Les huit montagnes - Paolo Cognetti

Ami lecteur, sache que ce roman se conquiert un peu comme un sommet. Sans hâte, avec rythme et méthode en prenant le temps de contempler le paysage et de s'imprégner de son environnement. D'abord une longue marche d'approche pour laquelle il convient d'adopter le pas du montagnard, lent et régulier afin de réguler son souffle et d'économiser ses forces. Puis vient la montée par paliers, l'élévation au-dessus de la nature, l'impression de dominer le monde, les sensations qui changent peu à peu, le pouls qui bat un peu plus fort. Avant l'ascension finale, l'arrivée au sommet, le regard qui embrasse le paysage à 360°, les sensations qui explosent, l'émotion qui gagne.
Paolo Cognetti adopte ce même rythme pour nous conter une magnifique histoire d'amitié, une histoire d'hommes et de filiation dont l'héroïne principale est la montagne. "Il n'y a rien de mieux que la montagne pour se souvenir"... déclaration d'un père à son fils en haut d'un sommet, fils qui comprendra bien des années plus tard à quel point ce moment partagé avec son père était essentiel.

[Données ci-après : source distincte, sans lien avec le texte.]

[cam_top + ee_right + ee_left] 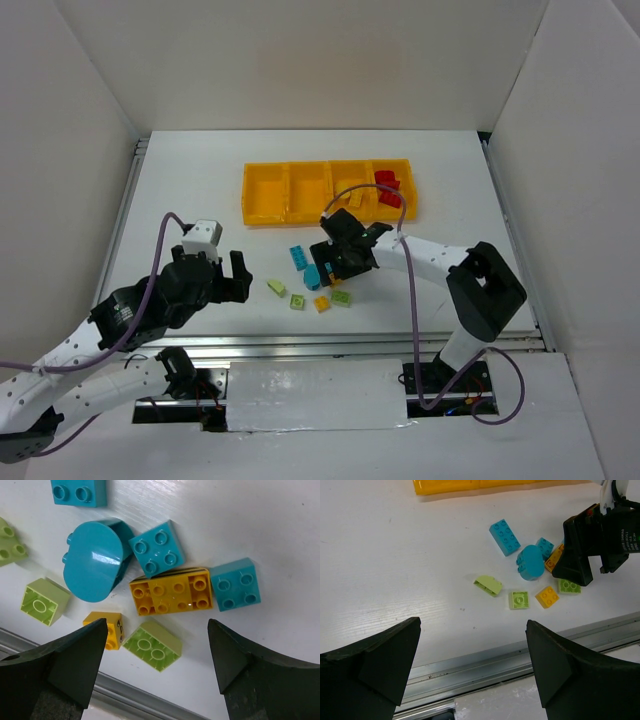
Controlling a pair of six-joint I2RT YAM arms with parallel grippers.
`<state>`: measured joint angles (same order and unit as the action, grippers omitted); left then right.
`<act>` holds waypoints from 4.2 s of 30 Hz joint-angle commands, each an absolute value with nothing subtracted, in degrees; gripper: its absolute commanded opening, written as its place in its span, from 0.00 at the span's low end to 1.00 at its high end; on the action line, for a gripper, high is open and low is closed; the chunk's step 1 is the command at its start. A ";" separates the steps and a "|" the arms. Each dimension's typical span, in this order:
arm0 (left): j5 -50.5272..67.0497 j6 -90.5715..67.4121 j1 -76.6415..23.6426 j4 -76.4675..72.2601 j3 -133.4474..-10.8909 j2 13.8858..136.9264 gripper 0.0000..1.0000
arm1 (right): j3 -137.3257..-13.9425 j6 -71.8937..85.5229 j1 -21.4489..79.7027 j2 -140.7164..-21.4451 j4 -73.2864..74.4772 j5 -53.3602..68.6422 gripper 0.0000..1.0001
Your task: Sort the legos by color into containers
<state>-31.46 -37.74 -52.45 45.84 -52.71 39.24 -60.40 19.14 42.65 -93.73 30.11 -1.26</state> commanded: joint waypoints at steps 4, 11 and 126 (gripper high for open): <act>-31.82 -37.53 -52.73 45.00 -52.29 39.73 1.00 | -62.75 18.10 43.86 -97.72 27.51 -1.74 0.88; -31.55 -37.44 -52.73 44.65 -52.12 38.94 0.99 | -62.93 19.60 43.86 -98.79 28.30 -3.87 0.89; -33.31 -38.85 -53.17 45.44 -52.03 36.47 1.00 | -68.73 30.68 62.32 -100.72 33.58 -19.69 0.62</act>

Car la montagne est au centre de la vie de Pietro. Ses parents, citadins ont toujours été attirés par la montagne, comme un aimant. Au point que la mère de Pietro a réussi à convaincre son mari, réticent à toute implantation durable de louer chaque été une maison à Grana dans le Val d'Aoste, qui devient le terrain de jeu favori du garçon. Une enfance que Pietro partage avec Bruno, un enfant du coin, qui l'initie peu à peu à la montagne. Une amitié qui grandit sur les sentiers, sous le patronage de Giovanni, le père de Pietro au fil de leurs escapades. Un "quatre mille mètres" chaque été, mais des relations père/fils qui demeurent compliquées... Vingt ans plus tard, les retrouvailles entre Pietro et Bruno seront l'occasion de se souvenir et peut-être de mieux comprendre...

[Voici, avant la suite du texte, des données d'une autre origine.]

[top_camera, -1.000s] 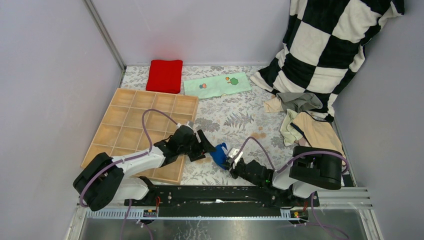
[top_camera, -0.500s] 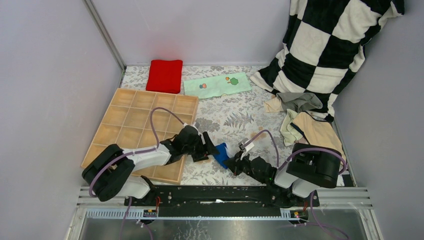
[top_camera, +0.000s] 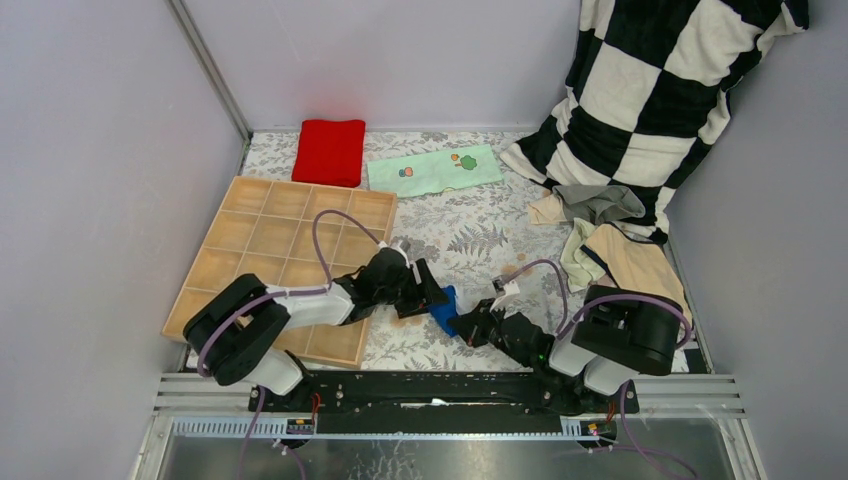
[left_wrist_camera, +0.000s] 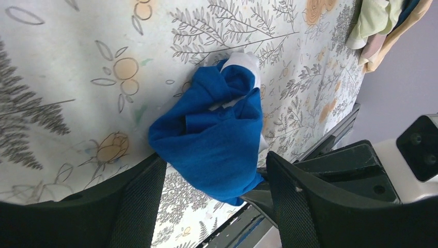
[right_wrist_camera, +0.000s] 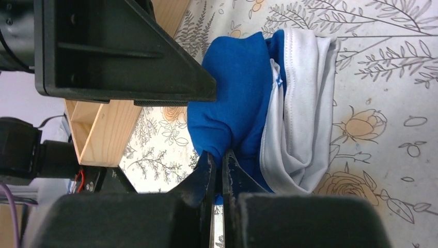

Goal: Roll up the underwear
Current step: Roll the underwear to the center of the board.

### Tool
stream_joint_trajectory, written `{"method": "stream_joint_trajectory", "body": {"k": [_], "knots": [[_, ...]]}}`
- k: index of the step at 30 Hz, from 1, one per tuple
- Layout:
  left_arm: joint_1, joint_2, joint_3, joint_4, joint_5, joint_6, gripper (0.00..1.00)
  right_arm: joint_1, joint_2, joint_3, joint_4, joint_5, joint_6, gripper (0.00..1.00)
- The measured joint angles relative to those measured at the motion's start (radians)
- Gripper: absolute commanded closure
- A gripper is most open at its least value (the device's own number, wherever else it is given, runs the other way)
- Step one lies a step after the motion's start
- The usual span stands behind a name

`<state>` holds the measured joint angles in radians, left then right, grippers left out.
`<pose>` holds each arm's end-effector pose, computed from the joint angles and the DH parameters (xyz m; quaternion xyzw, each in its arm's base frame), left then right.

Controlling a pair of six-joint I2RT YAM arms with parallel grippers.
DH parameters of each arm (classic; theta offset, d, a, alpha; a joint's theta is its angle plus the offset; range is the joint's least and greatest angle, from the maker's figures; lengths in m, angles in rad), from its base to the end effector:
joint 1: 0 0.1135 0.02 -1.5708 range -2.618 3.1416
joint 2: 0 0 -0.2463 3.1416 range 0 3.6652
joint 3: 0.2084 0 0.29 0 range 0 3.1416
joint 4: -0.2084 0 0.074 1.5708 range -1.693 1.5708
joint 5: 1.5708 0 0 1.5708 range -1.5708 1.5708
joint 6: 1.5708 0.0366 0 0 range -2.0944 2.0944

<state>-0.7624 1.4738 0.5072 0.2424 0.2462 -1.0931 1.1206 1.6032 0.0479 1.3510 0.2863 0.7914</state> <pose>0.2026 -0.2059 0.0867 -0.0992 0.9008 -0.3934 0.1549 0.0960 0.1749 0.0548 -0.0369 0.7720 0.4466 0.4508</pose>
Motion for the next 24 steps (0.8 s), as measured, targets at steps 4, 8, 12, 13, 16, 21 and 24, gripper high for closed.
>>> {"method": "stream_joint_trajectory", "body": {"k": [4, 8, 12, 13, 16, 21, 24], "knots": [[-0.009, 0.041, 0.023, 0.028, 0.000, 0.000, 0.26, -0.005, -0.039, 0.000, -0.061, 0.012, 0.068, 1.00], [-0.015, 0.070, 0.034, 0.064, 0.000, -0.001, 0.28, -0.008, -0.092, 0.004, -0.145, 0.025, 0.128, 1.00], [-0.020, 0.092, 0.037, 0.089, -0.003, -0.003, 0.39, -0.008, -0.135, 0.005, -0.211, 0.038, 0.158, 1.00], [-0.022, 0.098, 0.038, 0.096, -0.006, -0.003, 0.41, -0.008, -0.143, 0.005, -0.222, 0.039, 0.160, 1.00], [-0.024, 0.118, 0.043, 0.109, -0.008, -0.003, 0.40, -0.008, -0.166, 0.007, -0.256, 0.044, 0.166, 1.00], [-0.035, 0.138, 0.064, 0.126, -0.010, 0.004, 0.31, -0.010, -0.193, 0.006, -0.294, 0.050, 0.194, 0.99], [-0.043, 0.145, 0.069, 0.140, -0.013, 0.005, 0.30, -0.011, -0.201, 0.001, -0.302, 0.058, 0.233, 0.99]]}}
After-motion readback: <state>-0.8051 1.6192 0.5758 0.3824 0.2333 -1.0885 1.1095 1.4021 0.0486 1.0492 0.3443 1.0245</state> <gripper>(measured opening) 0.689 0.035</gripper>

"Je commençais à comprendre ce qui arrive à quelqu'un qui s'en va : les autres continuent de vivre sans lui".
La vedette de ce livre, c'est la montagne. La nature est omniprésente, les héros font corps avec elle. Les conditions sont rudes mais il ressort de ces pages un parfum de vérité et d'authenticité, une proximité étonnante avec les éléments. Les paroles sont rares, on économise ses émotions, on reste à l'écoute de ses sensations. Tous ces non-dits tracent leurs sillons dans le parcours de Pietro qui finira par trouver près des montagnes des éléments de compréhension de ce qui le constitue. L'essence même de son existence.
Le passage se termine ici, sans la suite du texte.